TASK DETAILS: From the line holding "Machine-readable labels follow" through the line holding "List the outline of every instance of the basket" below, write out every line exactly; include both of those lines and drop the pictures.
--- SOURCE MATERIAL ---
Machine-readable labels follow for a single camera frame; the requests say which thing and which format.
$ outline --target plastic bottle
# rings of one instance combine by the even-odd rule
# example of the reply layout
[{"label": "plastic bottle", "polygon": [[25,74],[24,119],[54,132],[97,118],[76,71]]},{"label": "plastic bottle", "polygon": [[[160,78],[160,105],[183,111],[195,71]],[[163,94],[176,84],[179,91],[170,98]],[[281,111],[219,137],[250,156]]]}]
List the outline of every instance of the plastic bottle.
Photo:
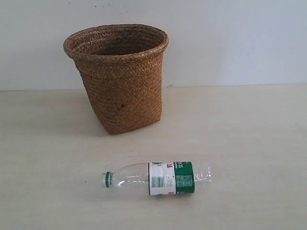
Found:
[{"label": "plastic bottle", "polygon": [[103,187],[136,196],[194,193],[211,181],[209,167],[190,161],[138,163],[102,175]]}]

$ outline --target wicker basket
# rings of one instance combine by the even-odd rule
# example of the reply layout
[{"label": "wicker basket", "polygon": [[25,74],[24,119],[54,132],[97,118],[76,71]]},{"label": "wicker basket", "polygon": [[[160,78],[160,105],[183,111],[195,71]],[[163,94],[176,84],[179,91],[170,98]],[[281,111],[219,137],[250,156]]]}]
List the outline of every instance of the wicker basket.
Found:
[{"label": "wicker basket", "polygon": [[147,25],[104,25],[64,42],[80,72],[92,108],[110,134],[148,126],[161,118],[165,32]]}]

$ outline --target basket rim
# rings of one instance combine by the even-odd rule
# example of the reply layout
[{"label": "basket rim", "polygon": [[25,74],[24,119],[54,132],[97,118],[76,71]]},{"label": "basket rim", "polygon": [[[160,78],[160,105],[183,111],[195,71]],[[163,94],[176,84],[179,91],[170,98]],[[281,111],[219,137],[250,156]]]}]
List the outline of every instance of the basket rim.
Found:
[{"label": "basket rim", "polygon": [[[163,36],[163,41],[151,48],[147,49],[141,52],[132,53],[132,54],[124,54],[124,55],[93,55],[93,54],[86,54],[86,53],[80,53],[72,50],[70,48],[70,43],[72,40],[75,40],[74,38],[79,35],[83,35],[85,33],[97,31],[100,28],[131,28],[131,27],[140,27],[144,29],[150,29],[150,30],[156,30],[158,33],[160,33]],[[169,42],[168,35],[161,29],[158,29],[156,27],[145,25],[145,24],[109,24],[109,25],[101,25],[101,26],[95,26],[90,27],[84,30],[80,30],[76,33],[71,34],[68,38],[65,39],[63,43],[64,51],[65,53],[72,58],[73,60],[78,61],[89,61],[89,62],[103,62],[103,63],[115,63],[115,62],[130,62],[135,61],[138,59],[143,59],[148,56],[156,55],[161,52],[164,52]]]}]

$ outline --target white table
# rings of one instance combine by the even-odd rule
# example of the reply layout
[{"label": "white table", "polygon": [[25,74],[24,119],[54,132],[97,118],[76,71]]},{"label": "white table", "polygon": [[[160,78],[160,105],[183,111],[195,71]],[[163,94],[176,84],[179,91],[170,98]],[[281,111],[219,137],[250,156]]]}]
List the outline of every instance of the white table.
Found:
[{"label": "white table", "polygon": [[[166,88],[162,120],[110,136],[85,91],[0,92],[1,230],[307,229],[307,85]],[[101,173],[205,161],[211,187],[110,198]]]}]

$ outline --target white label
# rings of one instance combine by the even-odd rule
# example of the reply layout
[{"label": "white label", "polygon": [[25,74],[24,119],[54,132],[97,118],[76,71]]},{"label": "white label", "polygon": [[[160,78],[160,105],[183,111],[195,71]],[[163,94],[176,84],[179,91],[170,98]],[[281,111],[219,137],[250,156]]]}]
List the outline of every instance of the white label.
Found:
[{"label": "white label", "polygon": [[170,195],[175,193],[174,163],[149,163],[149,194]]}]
---
--- SOURCE MATERIAL ---
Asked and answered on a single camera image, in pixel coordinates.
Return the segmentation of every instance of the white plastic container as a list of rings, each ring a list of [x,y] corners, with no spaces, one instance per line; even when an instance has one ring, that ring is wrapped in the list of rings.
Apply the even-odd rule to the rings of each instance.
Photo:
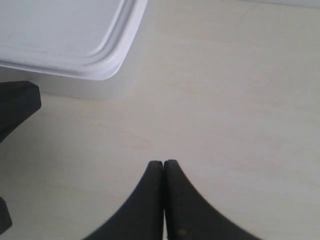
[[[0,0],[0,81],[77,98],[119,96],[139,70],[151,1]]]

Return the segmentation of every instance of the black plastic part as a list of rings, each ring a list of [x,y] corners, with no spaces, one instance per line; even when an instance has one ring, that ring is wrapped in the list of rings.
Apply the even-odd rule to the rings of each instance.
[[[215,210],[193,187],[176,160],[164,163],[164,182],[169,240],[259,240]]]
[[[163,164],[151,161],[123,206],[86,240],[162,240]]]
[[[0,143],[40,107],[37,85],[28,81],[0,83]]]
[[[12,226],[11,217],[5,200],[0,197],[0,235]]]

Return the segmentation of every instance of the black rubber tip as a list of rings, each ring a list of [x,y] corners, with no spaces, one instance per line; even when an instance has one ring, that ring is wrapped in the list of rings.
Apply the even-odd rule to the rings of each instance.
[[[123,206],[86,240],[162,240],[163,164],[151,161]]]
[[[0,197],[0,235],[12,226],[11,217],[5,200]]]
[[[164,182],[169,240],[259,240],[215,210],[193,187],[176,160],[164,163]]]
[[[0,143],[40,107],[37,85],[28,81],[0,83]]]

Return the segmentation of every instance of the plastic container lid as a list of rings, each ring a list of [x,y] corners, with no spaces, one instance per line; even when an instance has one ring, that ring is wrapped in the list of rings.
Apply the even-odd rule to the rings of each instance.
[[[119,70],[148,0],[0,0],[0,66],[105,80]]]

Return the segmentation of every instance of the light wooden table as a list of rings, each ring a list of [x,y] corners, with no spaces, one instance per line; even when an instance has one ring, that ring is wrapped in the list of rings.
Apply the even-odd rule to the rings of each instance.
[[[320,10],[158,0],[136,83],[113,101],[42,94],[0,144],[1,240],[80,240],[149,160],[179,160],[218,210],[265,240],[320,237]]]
---
THE COMPLETED TASK:
Machine-readable labels follow for a single camera frame; the requests say which thing and which format.
$ outline --target plastic bottle
# rings of one instance combine by the even-odd rule
# example of the reply layout
[{"label": "plastic bottle", "polygon": [[25,74],[24,119],[54,132],[97,118],[76,71]]},{"label": "plastic bottle", "polygon": [[[160,78],[160,105],[183,111],[195,71]],[[163,94],[176,84],[179,91],[170,98]],[[281,111],[219,137],[250,156]]]}]
List the outline of every instance of the plastic bottle.
Photo:
Found:
[{"label": "plastic bottle", "polygon": [[103,187],[136,196],[194,193],[211,181],[209,167],[190,161],[138,163],[102,175]]}]

$ outline --target wicker basket
# rings of one instance combine by the even-odd rule
# example of the reply layout
[{"label": "wicker basket", "polygon": [[25,74],[24,119],[54,132],[97,118],[76,71]]},{"label": "wicker basket", "polygon": [[[160,78],[160,105],[183,111],[195,71]],[[163,94],[176,84],[179,91],[170,98]],[[281,111],[219,137],[250,156]]]}]
List the outline of every instance of the wicker basket.
Found:
[{"label": "wicker basket", "polygon": [[147,25],[104,25],[64,42],[80,72],[92,108],[110,134],[148,126],[161,118],[165,32]]}]

$ outline --target basket rim
# rings of one instance combine by the even-odd rule
# example of the reply layout
[{"label": "basket rim", "polygon": [[25,74],[24,119],[54,132],[97,118],[76,71]]},{"label": "basket rim", "polygon": [[[160,78],[160,105],[183,111],[195,71]],[[163,94],[176,84],[179,91],[170,98]],[[281,111],[219,137],[250,156]]]}]
List the outline of every instance of the basket rim.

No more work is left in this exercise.